▸ **Task requirements**:
Exact copy, pictures excluded: write out every line below.
**** Collected data
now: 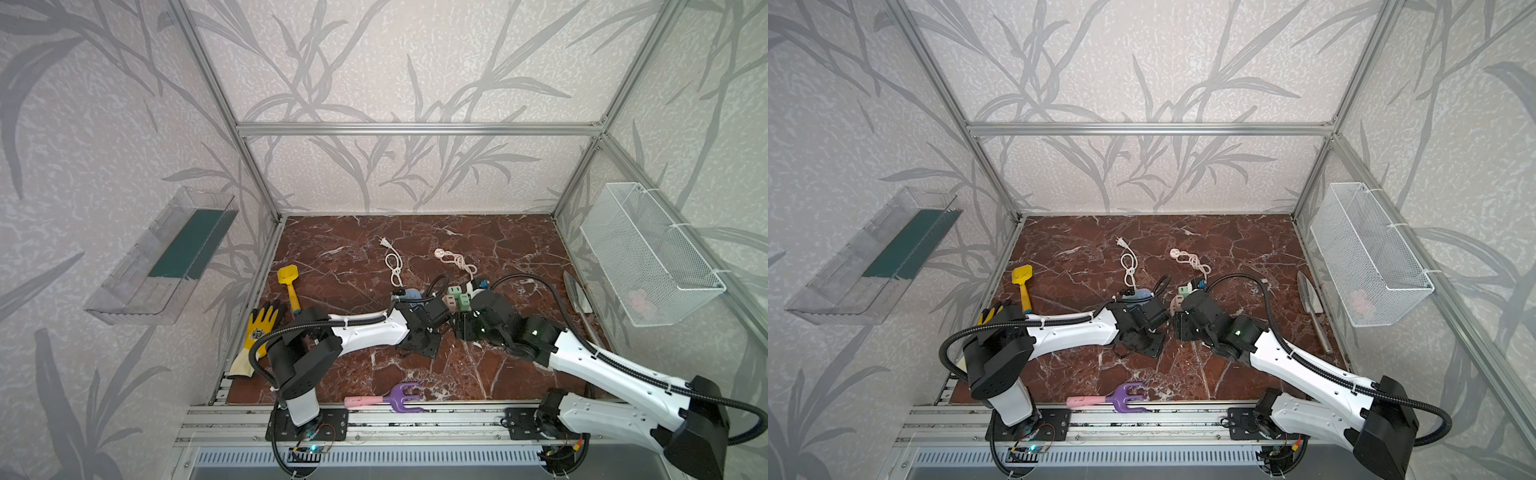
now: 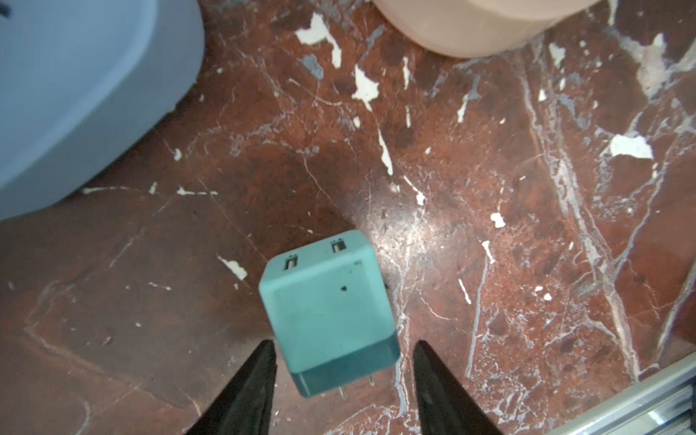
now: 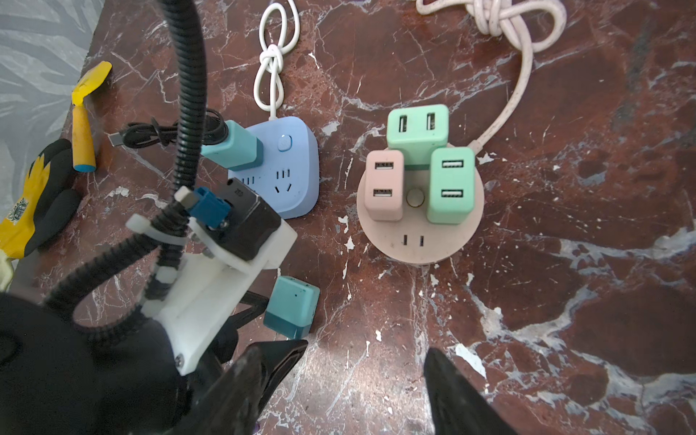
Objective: Insert the plug
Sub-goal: 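Lower the left gripper and close it on the teal adapter, then lift the teal adapter toward the right gripper while the right gripper reaches toward it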
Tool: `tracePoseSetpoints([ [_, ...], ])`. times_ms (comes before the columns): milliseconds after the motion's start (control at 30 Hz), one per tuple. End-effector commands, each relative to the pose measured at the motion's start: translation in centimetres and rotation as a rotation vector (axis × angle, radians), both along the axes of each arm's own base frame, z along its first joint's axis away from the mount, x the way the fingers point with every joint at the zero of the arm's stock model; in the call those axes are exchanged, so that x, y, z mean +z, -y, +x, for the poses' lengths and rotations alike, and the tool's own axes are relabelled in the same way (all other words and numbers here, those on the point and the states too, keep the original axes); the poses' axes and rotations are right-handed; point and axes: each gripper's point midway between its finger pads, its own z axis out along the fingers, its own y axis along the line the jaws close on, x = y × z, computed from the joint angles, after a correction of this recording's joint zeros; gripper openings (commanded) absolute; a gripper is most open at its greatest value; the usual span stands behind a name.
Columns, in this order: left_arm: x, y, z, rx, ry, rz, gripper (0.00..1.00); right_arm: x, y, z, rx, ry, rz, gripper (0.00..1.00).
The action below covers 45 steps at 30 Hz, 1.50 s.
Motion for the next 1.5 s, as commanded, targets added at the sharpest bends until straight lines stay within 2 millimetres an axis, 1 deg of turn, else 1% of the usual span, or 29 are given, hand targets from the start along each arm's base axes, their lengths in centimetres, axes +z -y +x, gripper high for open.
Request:
tracePoseSetpoints([
  [0, 0.4, 0.1, 0.8, 0.007, 0.022, 0.017, 0.57, 0.1, 0.3, -0.1, -0.007, 0.005, 0.01, 0.69],
  [433, 0.0, 0.4, 1.2, -0.006, 0.03, 0.032, 0.54, -0.1, 0.3, 0.1, -0.01, 0.001, 0.011, 0.69],
  [900, -0.8, 0.7, 1.3, -0.021, 0.022, 0.039, 0.51, -0.1, -0.2, 0.5, 0.001, -0.001, 0.015, 0.69],
  [1067, -0.9, 0.7, 1.4, -0.023, 0.022, 0.042, 0.48, -0.3, -0.1, 0.5, -0.003, -0.005, 0.015, 0.69],
  [1200, -0.8, 0.8, 1.3, -0.033, 0.022, 0.034, 0.4, -0.4, 0.1, 0.5, -0.007, -0.01, 0.018, 0.69],
  [1267, -0.6, 0.8, 1.2, -0.044, 0.017, 0.03, 0.33, -0.2, 0.2, 0.5, -0.007, -0.009, 0.018, 0.69],
  [1300, -0.4, 0.7, 1.0, -0.053, 0.013, 0.023, 0.27, -0.1, 0.4, 0.4, -0.008, -0.007, 0.018, 0.69],
  [1367, 0.1, 0.4, 0.6, -0.076, 0.003, 0.023, 0.0, 0.3, 0.6, 0.4, -0.008, -0.002, 0.019, 0.69],
  [1467, 1.8, -0.7, 0.1, -0.112, 0.003, 0.017, 0.0, 0.9, 1.2, 0.3, -0.002, 0.002, 0.04, 0.69],
])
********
▸ **Written solution**:
now: 
now: 
now: 
Objective: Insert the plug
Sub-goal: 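Lower the left gripper and close it on the teal adapter, then lift the teal adapter toward the right gripper while the right gripper reaches toward it
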Tool: `tracePoseSetpoints([ [_, ...], ])`. times_ms (comes before the columns): milliseconds after the motion's start (control at 30 Hz), one per tuple. End-effector commands, each relative to the pose measured at the motion's start: translation in centimetres and rotation as a rotation vector (axis × angle, radians), both along the axes of each arm's own base frame, z along its first joint's axis away from the mount, x the way the fingers point with every joint at the zero of the arm's stock model; in the call those axes are exchanged, so that x, y, z mean +z, -y, +x, for the poses' lengths and rotations alike, and the tool's own axes are relabelled in the same way (all other words and numbers here, those on the point and the states too, keep the original axes); the poses' axes and rotations are right-handed; point and axes: each gripper's point midway between its finger pads, its own z axis out along the fingers, its own y axis along the line the jaws close on, x = y × z, computed from the joint angles, after a correction of this recording's joint zeros; gripper openings (commanded) absolute; a gripper is most open at its greatest value; the usual span stands behind a name.
Columns, in this order: left_arm: x, y, z, rx, ry, rz, gripper (0.00..1.00); right_arm: x, y, z, rx, ry, rz, gripper (0.00..1.00).
The action below covers 45 steps at 30 Hz, 1.50 s.
Motion for the next 1.5 s, as commanded, targets added at the sharpest bends until straight lines stay within 2 millimetres an axis, 1 deg of turn, else 1% of the usual span, or 29 are given, hand targets from the start along each arm's base axes, their lengths in centimetres, axes +z -y +x, gripper high for open.
Request:
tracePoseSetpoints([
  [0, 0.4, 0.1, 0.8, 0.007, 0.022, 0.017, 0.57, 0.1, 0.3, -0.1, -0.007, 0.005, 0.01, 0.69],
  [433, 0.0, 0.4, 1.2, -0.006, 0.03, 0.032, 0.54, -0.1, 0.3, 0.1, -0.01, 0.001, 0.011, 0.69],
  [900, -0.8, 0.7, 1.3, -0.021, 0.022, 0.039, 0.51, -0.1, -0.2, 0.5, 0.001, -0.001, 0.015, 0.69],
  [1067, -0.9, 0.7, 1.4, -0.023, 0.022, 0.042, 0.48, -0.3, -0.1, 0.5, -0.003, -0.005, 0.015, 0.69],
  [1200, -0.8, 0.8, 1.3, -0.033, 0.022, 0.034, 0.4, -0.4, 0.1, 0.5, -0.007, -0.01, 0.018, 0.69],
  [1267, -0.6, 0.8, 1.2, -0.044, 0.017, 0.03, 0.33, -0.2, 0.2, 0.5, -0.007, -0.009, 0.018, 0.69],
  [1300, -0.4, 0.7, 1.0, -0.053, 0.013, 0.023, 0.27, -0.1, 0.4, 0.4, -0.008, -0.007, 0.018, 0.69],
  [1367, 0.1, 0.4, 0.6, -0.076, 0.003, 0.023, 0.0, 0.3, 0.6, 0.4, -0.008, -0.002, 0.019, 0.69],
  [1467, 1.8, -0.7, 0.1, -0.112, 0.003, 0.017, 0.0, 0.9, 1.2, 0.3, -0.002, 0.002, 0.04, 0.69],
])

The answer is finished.